Sexual Fables |
This article accompanies the fable The Judgment of Paris
No. Cleopatra chose power, not beauty and she already had riches and fame. We know this from Roman denarius coins from her era that show a woman who was hook-nosed, with thin lips and a pointy chin. Now some people might find this image of her unattractive, just as they find Mark Antony (her lover who is on the other side of the coin) equally unattractive, but this is racist and superficial. Does beauty really exist apart from charm, personality and intelligence? When this coin was made she was getting old -- she already had one child by Julius Caesar and two by Mark Antony -- and she would be dead at the mature age of 39. While we are on the subject of ancient Roman coins, consider the coin below which shows two men making love.
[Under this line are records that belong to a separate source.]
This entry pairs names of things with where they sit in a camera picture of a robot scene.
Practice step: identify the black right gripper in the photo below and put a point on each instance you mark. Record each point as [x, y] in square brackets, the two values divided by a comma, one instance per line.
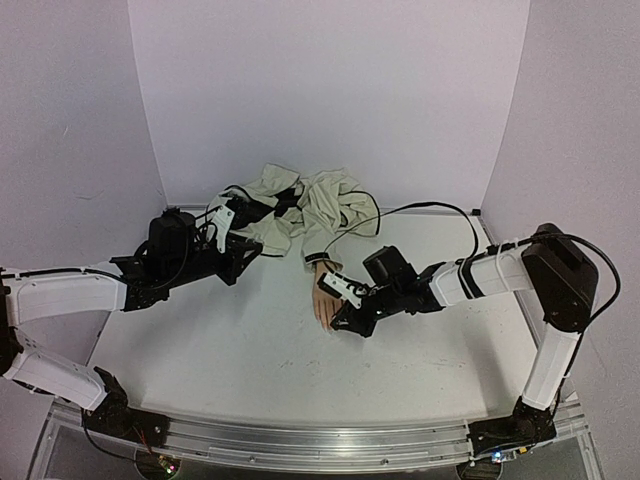
[361, 308]

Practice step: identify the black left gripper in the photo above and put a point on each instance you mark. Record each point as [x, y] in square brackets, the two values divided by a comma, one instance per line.
[236, 266]

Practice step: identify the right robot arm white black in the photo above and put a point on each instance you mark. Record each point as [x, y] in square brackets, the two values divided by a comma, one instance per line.
[550, 268]

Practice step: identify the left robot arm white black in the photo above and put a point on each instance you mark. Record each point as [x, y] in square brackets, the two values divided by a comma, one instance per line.
[180, 249]

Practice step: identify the mannequin hand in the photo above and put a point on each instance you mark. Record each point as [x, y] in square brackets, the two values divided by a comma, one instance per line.
[324, 305]

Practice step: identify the beige jacket with black lining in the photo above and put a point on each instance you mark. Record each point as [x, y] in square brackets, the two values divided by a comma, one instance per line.
[282, 205]

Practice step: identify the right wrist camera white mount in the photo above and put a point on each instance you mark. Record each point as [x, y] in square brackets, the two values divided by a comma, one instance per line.
[343, 288]

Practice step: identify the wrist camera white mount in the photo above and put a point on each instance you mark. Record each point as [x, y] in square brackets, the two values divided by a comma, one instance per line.
[218, 224]
[343, 288]

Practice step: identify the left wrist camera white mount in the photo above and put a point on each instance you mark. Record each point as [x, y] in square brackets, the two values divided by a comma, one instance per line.
[218, 224]

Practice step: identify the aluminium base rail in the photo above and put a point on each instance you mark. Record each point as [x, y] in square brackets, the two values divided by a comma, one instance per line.
[72, 445]

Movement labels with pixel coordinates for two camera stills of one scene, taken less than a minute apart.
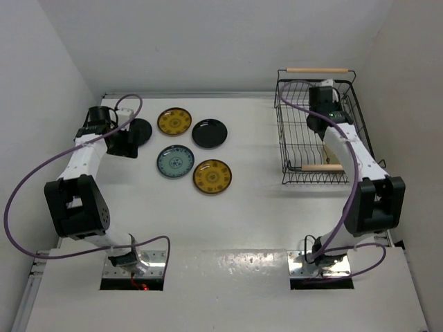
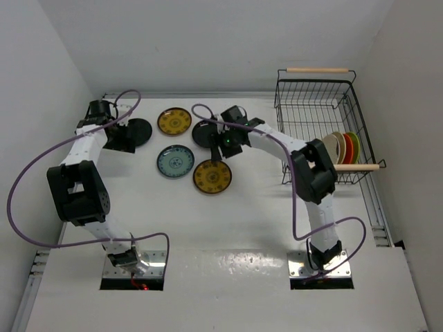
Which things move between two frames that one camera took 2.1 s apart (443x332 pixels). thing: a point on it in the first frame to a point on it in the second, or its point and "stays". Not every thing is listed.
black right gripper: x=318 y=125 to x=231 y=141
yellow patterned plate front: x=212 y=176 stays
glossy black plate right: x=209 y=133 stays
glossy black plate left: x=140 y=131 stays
Known as a spintria, this kind of coin may have been used in brothels as payment in the 1st century CE. But if you prefer we get back to Cleopatra, artists over the years have been fascinated with her suicide. (We only have Plutarch's word that it was in fact suicide and not murder and he lived a century later.) Below is Artemesia Gentileschi's chubby version - autobiographical it would seem, from around 1630. It is in Cavallini-Sgarbi Foundation, Ferrara.
Below is Michaelangelo's fascinating sensual interpretation from around 1534. It is in the Uffizi, Florence. Is that look on her face one of horror? And to finish, below is Guido Cagnacci's Death of Cleopatra from 1659, which lifts her out of Egypt entirely. It is in the Kunsthistorische Museum in Vienna.